───── Raw data
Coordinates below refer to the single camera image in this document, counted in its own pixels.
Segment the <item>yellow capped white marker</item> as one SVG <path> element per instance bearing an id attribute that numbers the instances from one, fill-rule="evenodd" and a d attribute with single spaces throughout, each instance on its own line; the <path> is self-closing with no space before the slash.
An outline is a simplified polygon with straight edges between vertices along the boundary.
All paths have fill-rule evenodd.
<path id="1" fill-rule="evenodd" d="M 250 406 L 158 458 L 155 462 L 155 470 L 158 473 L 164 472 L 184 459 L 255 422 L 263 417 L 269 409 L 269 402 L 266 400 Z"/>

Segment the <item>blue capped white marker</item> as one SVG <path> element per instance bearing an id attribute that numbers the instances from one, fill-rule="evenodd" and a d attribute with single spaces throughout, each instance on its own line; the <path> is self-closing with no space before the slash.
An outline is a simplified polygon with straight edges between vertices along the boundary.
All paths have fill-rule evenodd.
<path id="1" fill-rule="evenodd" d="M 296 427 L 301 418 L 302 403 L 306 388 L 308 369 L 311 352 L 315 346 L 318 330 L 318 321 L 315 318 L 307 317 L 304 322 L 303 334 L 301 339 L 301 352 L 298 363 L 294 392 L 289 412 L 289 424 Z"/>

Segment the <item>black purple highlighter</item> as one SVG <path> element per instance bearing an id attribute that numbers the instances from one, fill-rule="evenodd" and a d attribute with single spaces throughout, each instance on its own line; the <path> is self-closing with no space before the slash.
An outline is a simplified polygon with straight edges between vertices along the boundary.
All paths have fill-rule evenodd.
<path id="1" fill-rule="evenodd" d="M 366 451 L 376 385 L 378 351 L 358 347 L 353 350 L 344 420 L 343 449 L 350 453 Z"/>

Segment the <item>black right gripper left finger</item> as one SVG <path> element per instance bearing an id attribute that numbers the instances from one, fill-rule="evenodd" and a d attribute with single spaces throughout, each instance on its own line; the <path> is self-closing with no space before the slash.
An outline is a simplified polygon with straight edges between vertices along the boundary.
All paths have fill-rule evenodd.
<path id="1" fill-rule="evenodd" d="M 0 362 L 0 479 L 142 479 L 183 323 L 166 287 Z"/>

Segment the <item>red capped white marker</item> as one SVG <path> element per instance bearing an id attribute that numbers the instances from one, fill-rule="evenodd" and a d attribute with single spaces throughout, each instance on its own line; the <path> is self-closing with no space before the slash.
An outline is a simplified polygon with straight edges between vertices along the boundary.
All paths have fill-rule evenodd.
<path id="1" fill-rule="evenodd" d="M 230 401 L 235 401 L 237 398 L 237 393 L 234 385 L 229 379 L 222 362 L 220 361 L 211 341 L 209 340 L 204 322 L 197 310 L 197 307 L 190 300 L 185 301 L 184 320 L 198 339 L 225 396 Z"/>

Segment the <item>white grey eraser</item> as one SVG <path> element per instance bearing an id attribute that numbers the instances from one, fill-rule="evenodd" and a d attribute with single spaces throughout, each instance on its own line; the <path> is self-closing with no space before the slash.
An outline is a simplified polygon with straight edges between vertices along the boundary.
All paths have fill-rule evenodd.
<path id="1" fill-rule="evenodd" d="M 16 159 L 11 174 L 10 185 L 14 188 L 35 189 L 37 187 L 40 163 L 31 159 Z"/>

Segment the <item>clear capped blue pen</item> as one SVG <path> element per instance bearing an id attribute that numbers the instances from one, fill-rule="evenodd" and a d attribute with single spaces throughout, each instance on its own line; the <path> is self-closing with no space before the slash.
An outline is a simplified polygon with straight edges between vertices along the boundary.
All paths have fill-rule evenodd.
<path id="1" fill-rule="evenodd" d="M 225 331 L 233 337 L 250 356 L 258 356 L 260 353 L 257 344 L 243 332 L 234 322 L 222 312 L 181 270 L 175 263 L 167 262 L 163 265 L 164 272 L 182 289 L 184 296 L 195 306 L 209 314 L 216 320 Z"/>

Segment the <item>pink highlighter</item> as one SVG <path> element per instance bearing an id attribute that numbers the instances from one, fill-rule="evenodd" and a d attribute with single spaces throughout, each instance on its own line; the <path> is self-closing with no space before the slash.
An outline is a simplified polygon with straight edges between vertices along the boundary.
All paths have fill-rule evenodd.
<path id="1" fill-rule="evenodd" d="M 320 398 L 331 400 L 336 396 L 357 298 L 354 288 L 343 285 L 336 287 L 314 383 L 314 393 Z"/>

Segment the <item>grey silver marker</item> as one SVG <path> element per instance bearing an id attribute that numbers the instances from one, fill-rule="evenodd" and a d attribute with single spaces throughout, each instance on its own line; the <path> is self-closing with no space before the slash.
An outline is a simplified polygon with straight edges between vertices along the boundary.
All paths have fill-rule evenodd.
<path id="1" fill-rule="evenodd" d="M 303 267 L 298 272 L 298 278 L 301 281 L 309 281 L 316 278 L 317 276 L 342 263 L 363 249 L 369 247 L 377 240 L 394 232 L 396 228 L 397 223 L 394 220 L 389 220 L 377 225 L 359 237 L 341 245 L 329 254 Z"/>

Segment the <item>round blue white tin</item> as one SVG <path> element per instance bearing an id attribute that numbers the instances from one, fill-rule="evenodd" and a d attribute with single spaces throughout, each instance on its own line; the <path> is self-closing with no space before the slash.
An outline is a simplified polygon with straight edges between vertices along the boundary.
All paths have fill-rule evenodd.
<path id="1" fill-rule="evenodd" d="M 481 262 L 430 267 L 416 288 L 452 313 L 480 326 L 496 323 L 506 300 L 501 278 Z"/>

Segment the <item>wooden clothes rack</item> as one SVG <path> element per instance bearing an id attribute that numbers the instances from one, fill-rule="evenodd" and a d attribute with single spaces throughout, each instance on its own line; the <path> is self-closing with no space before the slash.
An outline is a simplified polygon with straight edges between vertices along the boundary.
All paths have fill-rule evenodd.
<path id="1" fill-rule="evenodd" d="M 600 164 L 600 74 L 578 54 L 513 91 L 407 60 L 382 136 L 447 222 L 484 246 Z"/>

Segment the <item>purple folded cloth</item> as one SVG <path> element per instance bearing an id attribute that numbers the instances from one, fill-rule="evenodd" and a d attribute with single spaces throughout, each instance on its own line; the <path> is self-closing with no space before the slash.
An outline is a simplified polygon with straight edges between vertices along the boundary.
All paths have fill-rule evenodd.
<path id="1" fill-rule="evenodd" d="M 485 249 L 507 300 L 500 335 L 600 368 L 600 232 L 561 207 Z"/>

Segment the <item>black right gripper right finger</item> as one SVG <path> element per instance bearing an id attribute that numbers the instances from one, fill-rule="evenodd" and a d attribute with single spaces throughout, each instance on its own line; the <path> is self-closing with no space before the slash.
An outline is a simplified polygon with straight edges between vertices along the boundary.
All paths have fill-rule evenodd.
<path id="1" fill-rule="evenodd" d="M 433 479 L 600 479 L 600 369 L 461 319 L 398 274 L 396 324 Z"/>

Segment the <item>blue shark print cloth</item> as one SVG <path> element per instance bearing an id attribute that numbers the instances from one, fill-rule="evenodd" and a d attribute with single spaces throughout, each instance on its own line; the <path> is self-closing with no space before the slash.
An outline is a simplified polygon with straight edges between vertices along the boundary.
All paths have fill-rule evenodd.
──────────
### Work instructions
The answer must be one number, the count of lines above that hold the word "gripper".

### Expected answer
2